For Tesla, the bid was $791.84 and the offer $792.40. That put the spread at 56¢. “Say Harry places a buy order for 1,000 shares of Tesla on the app for his online broker and at the same time Mary places a sell order,” said Atkin. “The broker routes Harry’s buy order to its market maker, and Harry buys his stock at $792.40, the lowest publicly displayed ask. Mary’s sell order is filled at $791.784, the highest publicly displayed bid price.” In this example, the broker makes the 56¢ spread in milliseconds.

“The market maker is providing the best legal price, but not the best possible price,” said Atkin. He went on to say that the market makers make money even when they “improve” the execution and fill investors’ orders at better than advertised quotes. Let’s say Harry sells 1,000 shares 10¢ better at $792.30. The market maker still collects a fat 46¢ spread and since there are millions of Tesla buy and sell orders a day, think of the profits the market makers are pocketing.

“Here’s what should happen,” said Atkin. “The broker should send Harry’s buy order to the electronic exchange that it knows will do the best job improving the price. Instead of Harry paying $792.40 per share, the exchange could make a trade “at the middle of the spread,” or $792.12. Harry saves 28¢ a share, or $280. Mary would also do 28¢ better if she sold her stock in the middle of the spread. The market maker’s profit motive is to get the biggest spread, not necessarily the best price.” He noted that the incentives haven’t changed since the Madoff days. “When a broker comes to the market maker requesting narrower spreads, the market makers don’t like it. They tell the brokers, ‘We’ll just pay you a lot less per share for your order flow.’”

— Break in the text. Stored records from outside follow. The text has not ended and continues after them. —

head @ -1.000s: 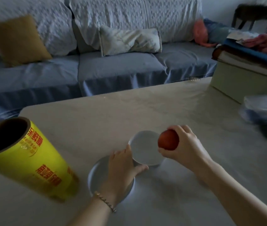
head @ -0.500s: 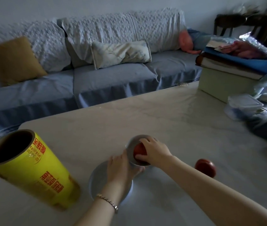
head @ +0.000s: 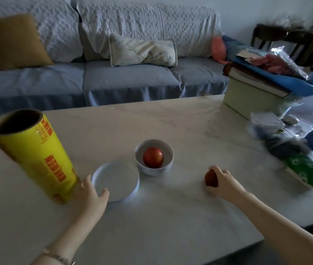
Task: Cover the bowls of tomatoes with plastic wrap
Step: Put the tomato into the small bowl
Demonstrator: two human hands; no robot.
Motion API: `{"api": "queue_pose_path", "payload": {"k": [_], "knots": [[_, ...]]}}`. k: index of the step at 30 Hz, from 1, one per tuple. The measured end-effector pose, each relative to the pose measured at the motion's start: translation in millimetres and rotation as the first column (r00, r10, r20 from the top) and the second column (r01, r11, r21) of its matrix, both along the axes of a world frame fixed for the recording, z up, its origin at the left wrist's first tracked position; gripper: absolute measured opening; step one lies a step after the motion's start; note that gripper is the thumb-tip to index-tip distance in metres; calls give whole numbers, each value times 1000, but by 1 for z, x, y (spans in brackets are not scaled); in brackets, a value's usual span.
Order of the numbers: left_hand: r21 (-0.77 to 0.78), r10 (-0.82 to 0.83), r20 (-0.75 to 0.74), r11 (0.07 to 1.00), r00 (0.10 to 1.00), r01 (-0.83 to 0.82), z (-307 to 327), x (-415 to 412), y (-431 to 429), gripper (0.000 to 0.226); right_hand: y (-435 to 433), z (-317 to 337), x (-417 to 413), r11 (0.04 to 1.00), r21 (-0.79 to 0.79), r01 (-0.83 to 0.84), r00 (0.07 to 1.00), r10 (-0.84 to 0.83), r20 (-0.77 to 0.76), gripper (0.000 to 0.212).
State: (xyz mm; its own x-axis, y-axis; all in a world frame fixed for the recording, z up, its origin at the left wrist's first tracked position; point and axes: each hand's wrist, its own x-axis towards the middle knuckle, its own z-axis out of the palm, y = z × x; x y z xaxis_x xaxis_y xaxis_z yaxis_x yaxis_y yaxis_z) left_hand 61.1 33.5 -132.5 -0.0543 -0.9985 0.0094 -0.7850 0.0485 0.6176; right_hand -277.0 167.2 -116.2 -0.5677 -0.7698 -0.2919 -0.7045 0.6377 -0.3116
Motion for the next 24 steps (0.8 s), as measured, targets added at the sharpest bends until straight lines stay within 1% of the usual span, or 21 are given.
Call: {"api": "queue_pose_path", "payload": {"k": [2, 4, 5, 6, 7, 8, 9, 10, 11, 12, 14, 17, 19, 21, 22, 24], "knots": [[171, 106, -78, 981, 991, -91, 1, 6, 3, 43, -1, 0, 3, 996, -69, 59, 998, -57, 41, 64], [295, 147, -142, 950, 979, -100, 1, 9, 6, 46, -5, 6, 15, 983, -152, 100, 993, -89, 78, 61], [364, 172, -218, 928, 961, -83, 1, 10, 6, 47, -7, 11, 25, 972, -213, 100, 993, -84, 85, 61], [444, 219, -322, 894, 921, -58, 2, 10, 5, 47, -11, 18, 37, 953, -293, 79, 995, -56, 85, 60], [524, 280, -416, 852, 865, -24, 2, 11, 4, 46, -16, 27, 51, 925, -376, 43, 996, -11, 88, 58], [576, 325, -472, 818, 820, 7, 4, 12, 4, 43, -22, 38, 68, 894, -449, -7, 994, 57, 98, 55], [602, 345, -489, 798, 801, 25, 6, 13, 4, 39, -30, 48, 86, 865, -496, -74, 984, 143, 102, 52], [616, 345, -489, 787, 801, 37, 10, 14, 5, 32, -40, 57, 104, 839, -522, -156, 966, 240, 98, 53], [620, 344, -497, 783, 796, 48, 14, 15, 6, 25, -50, 62, 122, 819, -525, -233, 940, 327, 94, 55], [620, 339, -505, 782, 794, 61, 19, 16, 9, 17, -62, 64, 138, 807, -512, -296, 912, 398, 100, 57], [606, 319, -523, 791, 790, 82, 24, 17, 14, 8, -87, 56, 167, 806, -447, -389, 867, 484, 119, 60], [572, 265, -565, 808, 782, 140, 24, 21, 17, 3, -117, 32, 199, 804, -270, -531, 819, 568, 83, 66], [582, 265, -578, 796, 772, 163, 25, 23, 16, 4, -128, 17, 209, 796, -149, -587, 802, 597, 30, 68], [610, 280, -586, 770, 760, 186, 30, 23, 17, 18, -131, 8, 214, 796, -54, -602, 798, 602, -18, 64], [626, 299, -588, 756, 752, 189, 32, 22, 16, 24, -131, 5, 214, 795, -29, -606, 795, 605, -33, 64], [648, 333, -582, 741, 742, 175, 34, 19, 11, 26, -128, 3, 212, 794, -46, -606, 795, 606, -19, 65]]}}
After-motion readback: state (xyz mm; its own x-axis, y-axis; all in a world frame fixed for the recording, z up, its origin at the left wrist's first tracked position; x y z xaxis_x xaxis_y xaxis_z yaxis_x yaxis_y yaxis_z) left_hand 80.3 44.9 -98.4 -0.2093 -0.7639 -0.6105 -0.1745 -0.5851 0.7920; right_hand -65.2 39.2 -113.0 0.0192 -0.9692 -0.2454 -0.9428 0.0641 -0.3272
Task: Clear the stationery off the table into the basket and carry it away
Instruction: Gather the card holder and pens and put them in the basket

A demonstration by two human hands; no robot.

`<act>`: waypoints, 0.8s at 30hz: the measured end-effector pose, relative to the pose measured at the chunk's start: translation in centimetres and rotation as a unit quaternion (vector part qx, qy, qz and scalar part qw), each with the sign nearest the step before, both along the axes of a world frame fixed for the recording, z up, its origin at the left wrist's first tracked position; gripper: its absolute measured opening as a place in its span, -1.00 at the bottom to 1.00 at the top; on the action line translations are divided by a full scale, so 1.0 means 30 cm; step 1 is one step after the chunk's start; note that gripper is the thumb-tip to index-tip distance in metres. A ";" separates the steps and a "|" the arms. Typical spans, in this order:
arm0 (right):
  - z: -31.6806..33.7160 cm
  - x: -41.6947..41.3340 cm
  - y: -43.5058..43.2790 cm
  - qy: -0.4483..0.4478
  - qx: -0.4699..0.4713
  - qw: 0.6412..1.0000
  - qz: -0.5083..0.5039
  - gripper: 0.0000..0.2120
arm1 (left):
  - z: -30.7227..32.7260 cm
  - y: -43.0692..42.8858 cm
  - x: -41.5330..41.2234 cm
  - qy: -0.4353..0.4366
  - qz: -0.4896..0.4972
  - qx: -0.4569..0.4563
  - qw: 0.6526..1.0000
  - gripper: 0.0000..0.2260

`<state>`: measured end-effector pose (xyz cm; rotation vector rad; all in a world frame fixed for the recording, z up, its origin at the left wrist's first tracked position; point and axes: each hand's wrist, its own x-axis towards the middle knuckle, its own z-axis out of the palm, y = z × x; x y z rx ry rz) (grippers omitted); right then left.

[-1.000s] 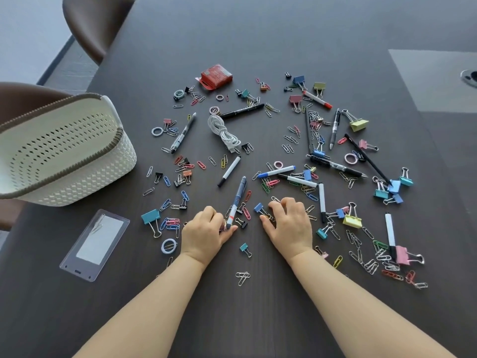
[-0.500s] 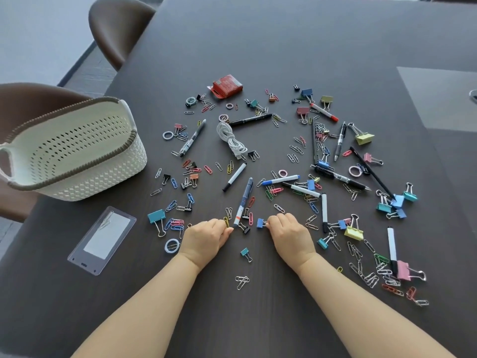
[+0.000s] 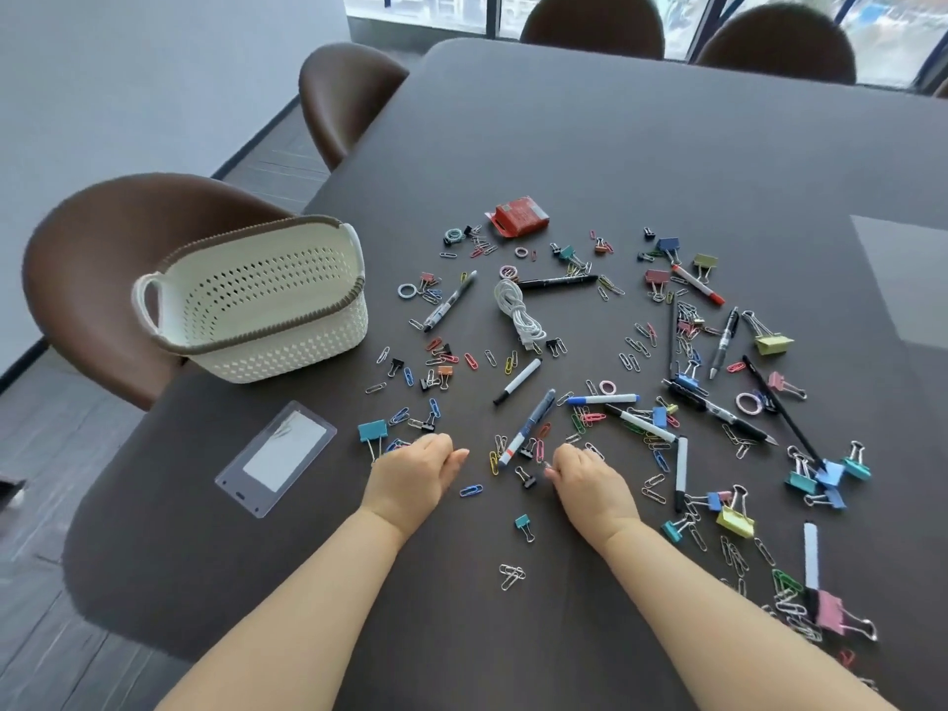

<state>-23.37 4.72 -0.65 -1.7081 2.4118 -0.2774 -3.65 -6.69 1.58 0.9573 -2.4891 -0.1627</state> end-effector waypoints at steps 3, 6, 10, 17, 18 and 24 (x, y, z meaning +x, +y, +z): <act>0.087 0.040 -0.062 -0.081 -0.075 0.993 -0.030 -0.83 | 0.066 -0.062 0.038 0.015 0.003 0.006 1.000 -0.46; 0.226 0.121 -0.197 -0.126 -0.165 0.978 -0.022 -0.85 | 0.143 -0.163 0.085 0.058 0.014 0.021 0.998 -0.49; 0.404 0.254 -0.427 -0.148 -0.227 0.963 0.014 -0.86 | 0.284 -0.374 0.210 0.100 0.035 -0.002 0.994 -0.45; 0.500 0.421 -0.694 -0.141 -0.275 0.951 0.016 -0.86 | 0.394 -0.796 0.354 0.067 0.077 0.000 0.995 -0.70; 0.503 0.433 -0.714 -0.137 -0.278 0.951 0.013 -0.86 | 0.386 -0.827 0.353 0.043 0.074 0.032 0.996 -0.74; 0.523 0.494 -0.821 -0.128 -0.258 0.957 0.022 -0.83 | 0.349 -0.908 0.361 -0.172 0.030 0.127 0.976 -0.47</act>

The market makers have good reason for buying order flow: It provides lots of valuable information other market participants don’t see, which can generate big trading profits. That’s the second factor that can pit market makers against their clients. “Remember, a market maker is only obligated to provide the best advertised prices at any one point in time,” said Atkin. “Say the best posted prices on XYZ stock are $10.00 bid and an ask at $10.15. The market maker sees a rush of orders for XYZ coming in from the Reddit crowd, but it’s not yet big enough to move the market higher. The key bit of information: The trend suggests a much bigger wave to come. The market maker pounces to buy for its own account at the lowest possible ask price, $10.15. That big purchase drives the spread up to $10.15 and $10.30. When the new retail buy orders come in, the market maker sells them the stock they just bought for their own account at $10.15 for $10.30, 15 cents more then the old best ask of $10.15. The market maker just moved the spread against the broker’s own clients.

“Market makers would have to improve prices out of the kindness of their hearts, because it would mean making less money in many cases,” said Atkin. “That’s how out of whack the incentives are. If the brokers felt good about the practice, they’d be telling their customers. They have a good reason for avoiding transparency and keeping the practice shrouded.” The market makers reap so much money from the practice, he noted, that it seems the practitioners really don’t understand how bad it is for their clients. “I like to quote Upton Sinclair, who wrote, ‘It is difficult to get a man to understand something when his salary depends on his not understanding it.’”

It’s remarkable that a practice that started with Bernie Madoff is still praised and prized by the dukes of Wall Street.